Hierzu regelt § 34 Abs. 1 VersAusglG, dass über die Anpassung und deren Abänderung das Familiengericht entscheidet. Nach Abs. 2 der Vorschrift sind antragsberechtigt die ausgleichspflichtige und die ausgleichsberechtigte Person (Satz 1). Nach Satz 2 kann die Änderung einer Anpassung auch von dem Versorgungsträger verlangt werden.

Der Antragsteller beruft sich insoweit zu Unrecht auf § 34 Abs. 2 Satz 2 VersAusglG. Diese Regelung steht im Zusammenhang mit Satz 1 der Vorschrift und enthält eine Regelung über die Antragsberechtigung. Dies bedeutet, dass (nach Satz 1) die ausgleichspflichtige und die ausgleichsberechtigte Person, aber auch (Satz 2) der Versorgungsträger antragsberechtigt sind. Die Zuständigkeit für die Durchführung der Anpassung dagegen wird in Abs. 1 geregelt; danach entscheidet allein das Familiengericht. Dieser systematische Zusammenhang und der Wortlaut der Regelung erhellt, dass § 34 Abs. 2 Satz 2 VersAusglG keine Regelung über die Zuständigkeit des Versorgungsträgers zur Durchführung einer Anpassung enthält.

Bestätigt wird diese Einschätzung durch § 34 Abs. 5 und 6 VersAusglG. Nach § 34 Abs. 6 Satz 1 VersAusglG entscheidet der Versorgungsträger über die Beendigung der Aussetzung aus den in Abs. 5 genannten Gründen (dort Verpflichtung des Ausgleichspflichtigen zur Unterrichtung des Versorgungsträgers bei Wegfall oder Änderungen seiner Unterhaltszahlungen, Bezug einer laufenden Versorgung aus einem Anrecht nach § 32, Rentenbezug, Wiederheirat, Tod der ausgleichsberechtigten Person). Dies zeigt, dass eine Zuständigkeit des Versorgungsträgers nur im Falle der Beendigung der Aussetzung eintreten soll, nicht jedoch zur Durchführung der Aussetzung, wie sie der Antragsteller hier begehrt. Darüber hinaus ist diese Zuständigkeit des Versorgungsträgers, über die Beendigung der Aussetzung im Falle der Änderung von Unterhaltszahlungen zu entscheiden, gerade ausgeschlossen (§ 34 Abs. 6 Satz 2 VersAusglG: Satz 1 gilt nicht für den Fall der Änderung von Unterhaltszahlungen). Gerade um Unterhaltszahlungen aber geht es vorliegend.

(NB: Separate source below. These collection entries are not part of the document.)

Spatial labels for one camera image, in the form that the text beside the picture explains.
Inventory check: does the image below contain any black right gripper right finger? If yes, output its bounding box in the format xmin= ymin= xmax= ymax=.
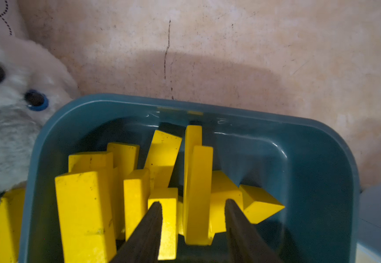
xmin=224 ymin=199 xmax=282 ymax=263

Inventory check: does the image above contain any yellow triangular block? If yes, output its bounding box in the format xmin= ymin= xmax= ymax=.
xmin=239 ymin=185 xmax=285 ymax=224

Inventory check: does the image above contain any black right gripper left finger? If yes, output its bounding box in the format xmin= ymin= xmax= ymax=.
xmin=111 ymin=202 xmax=163 ymax=263

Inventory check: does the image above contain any grey husky plush toy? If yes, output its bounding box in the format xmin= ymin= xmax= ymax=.
xmin=0 ymin=0 xmax=81 ymax=219

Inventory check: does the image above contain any long yellow diagonal block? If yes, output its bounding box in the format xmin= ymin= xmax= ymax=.
xmin=55 ymin=169 xmax=117 ymax=263

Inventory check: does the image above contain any dark teal plastic bin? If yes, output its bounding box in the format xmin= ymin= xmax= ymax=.
xmin=19 ymin=94 xmax=360 ymax=263

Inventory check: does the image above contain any yellow arch block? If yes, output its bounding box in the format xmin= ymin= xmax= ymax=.
xmin=0 ymin=188 xmax=25 ymax=263

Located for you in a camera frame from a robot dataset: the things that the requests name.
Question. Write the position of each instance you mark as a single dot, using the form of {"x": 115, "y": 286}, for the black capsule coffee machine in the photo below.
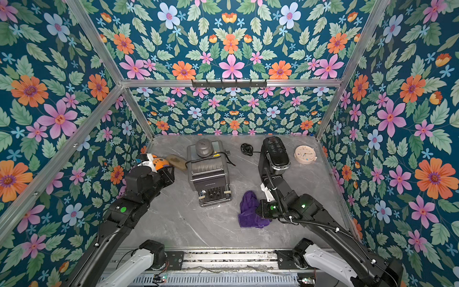
{"x": 273, "y": 159}

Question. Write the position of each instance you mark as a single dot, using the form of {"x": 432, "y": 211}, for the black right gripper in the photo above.
{"x": 267, "y": 172}

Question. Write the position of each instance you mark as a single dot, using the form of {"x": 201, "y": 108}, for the pink round alarm clock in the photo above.
{"x": 305, "y": 154}

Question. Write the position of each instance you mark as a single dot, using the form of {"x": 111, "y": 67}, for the purple microfiber cloth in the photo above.
{"x": 248, "y": 218}

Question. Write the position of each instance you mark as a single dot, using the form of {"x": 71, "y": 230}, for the black hook rail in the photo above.
{"x": 229, "y": 83}

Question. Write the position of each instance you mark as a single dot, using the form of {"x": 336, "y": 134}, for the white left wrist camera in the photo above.
{"x": 148, "y": 160}

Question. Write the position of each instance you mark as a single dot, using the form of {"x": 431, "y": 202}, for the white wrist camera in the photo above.
{"x": 148, "y": 160}
{"x": 268, "y": 194}

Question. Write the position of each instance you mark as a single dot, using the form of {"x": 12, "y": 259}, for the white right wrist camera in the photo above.
{"x": 268, "y": 194}

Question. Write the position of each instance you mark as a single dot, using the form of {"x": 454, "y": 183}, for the orange plush toy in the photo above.
{"x": 160, "y": 163}

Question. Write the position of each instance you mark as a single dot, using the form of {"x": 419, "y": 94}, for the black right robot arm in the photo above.
{"x": 306, "y": 211}

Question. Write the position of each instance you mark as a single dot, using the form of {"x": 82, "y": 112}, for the silver espresso coffee machine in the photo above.
{"x": 208, "y": 172}

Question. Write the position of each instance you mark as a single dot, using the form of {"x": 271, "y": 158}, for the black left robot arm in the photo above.
{"x": 142, "y": 186}

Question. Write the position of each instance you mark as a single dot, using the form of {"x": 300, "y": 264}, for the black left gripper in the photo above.
{"x": 164, "y": 173}

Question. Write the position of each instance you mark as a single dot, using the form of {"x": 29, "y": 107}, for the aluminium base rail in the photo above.
{"x": 229, "y": 260}

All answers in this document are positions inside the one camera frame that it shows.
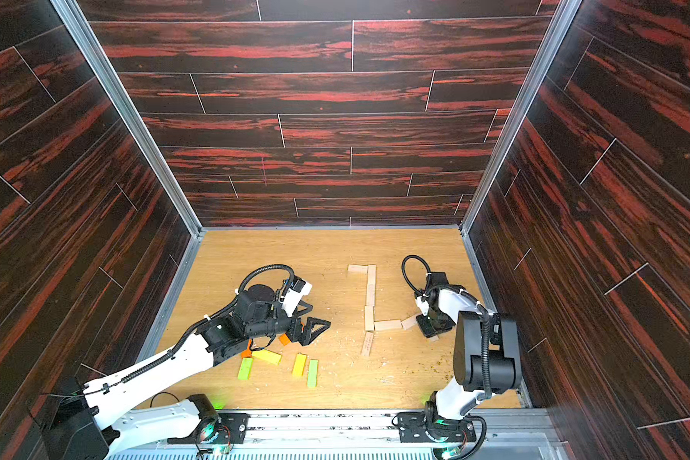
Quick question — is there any natural wood block short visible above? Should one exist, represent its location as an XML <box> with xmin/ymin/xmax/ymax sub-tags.
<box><xmin>374</xmin><ymin>320</ymin><xmax>403</xmax><ymax>332</ymax></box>

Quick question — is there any light green block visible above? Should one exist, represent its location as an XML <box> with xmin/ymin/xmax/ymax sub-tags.
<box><xmin>307</xmin><ymin>360</ymin><xmax>319</xmax><ymax>388</ymax></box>
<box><xmin>238</xmin><ymin>356</ymin><xmax>254</xmax><ymax>381</ymax></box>

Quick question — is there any dark orange block left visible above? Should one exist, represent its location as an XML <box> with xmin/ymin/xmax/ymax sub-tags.
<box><xmin>241</xmin><ymin>340</ymin><xmax>253</xmax><ymax>358</ymax></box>

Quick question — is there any natural wood block angled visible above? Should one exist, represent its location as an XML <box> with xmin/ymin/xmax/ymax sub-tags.
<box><xmin>401</xmin><ymin>315</ymin><xmax>418</xmax><ymax>331</ymax></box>

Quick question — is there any light green block right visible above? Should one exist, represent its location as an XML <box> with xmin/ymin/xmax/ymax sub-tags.
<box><xmin>307</xmin><ymin>360</ymin><xmax>319</xmax><ymax>388</ymax></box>

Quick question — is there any yellow block lying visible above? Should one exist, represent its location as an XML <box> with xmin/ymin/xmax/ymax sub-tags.
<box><xmin>251</xmin><ymin>350</ymin><xmax>283</xmax><ymax>365</ymax></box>

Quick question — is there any natural wood block printed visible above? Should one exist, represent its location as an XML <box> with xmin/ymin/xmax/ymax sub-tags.
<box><xmin>348</xmin><ymin>264</ymin><xmax>368</xmax><ymax>273</ymax></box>

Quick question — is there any light green block left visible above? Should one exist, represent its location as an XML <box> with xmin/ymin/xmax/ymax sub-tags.
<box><xmin>238</xmin><ymin>356</ymin><xmax>254</xmax><ymax>381</ymax></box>

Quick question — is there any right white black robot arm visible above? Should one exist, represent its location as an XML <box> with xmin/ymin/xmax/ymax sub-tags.
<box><xmin>399</xmin><ymin>255</ymin><xmax>522</xmax><ymax>444</ymax></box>

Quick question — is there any natural wood block long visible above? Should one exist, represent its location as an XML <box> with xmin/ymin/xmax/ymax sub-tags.
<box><xmin>366</xmin><ymin>264</ymin><xmax>377</xmax><ymax>307</ymax></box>

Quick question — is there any yellow block small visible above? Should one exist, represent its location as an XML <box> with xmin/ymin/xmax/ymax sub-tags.
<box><xmin>291</xmin><ymin>354</ymin><xmax>308</xmax><ymax>378</ymax></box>

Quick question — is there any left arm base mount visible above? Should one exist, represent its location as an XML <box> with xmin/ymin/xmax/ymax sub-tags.
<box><xmin>167</xmin><ymin>412</ymin><xmax>250</xmax><ymax>447</ymax></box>

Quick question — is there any natural wood block bottom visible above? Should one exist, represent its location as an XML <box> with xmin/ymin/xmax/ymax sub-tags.
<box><xmin>361</xmin><ymin>331</ymin><xmax>375</xmax><ymax>357</ymax></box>

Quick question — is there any front aluminium rail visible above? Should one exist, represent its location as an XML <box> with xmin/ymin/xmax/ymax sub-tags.
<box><xmin>113</xmin><ymin>409</ymin><xmax>570</xmax><ymax>459</ymax></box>

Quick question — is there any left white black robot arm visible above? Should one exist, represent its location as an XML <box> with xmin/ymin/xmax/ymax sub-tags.
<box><xmin>42</xmin><ymin>264</ymin><xmax>331</xmax><ymax>459</ymax></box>

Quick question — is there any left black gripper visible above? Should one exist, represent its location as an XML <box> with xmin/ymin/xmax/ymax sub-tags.
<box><xmin>245</xmin><ymin>301</ymin><xmax>330</xmax><ymax>346</ymax></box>

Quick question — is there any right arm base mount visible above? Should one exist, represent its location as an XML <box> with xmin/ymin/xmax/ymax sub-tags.
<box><xmin>391</xmin><ymin>410</ymin><xmax>479</xmax><ymax>444</ymax></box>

Im Ergebnis ist somit die Antragsgegenerin als Versorgungsträger nicht für eine Entscheidung nach dem VersAusglG im Zusammenhang mit Unterhaltsleistungen (§ 34 Abs. 6 Satz 2 VersAusglG) und auch nicht zu Abänderung des Versorgungsausgleichs zuständig. Allein zuständig ist insoweit das Familiengericht (§ 34 Abs. 1 VersAusglG).

Die Kostenentscheidung beruht auf einer entsprechenden Anwendung von § 193 SGG.

Dieser Beschluss ist nicht anfechtbar (§ 177 SGG).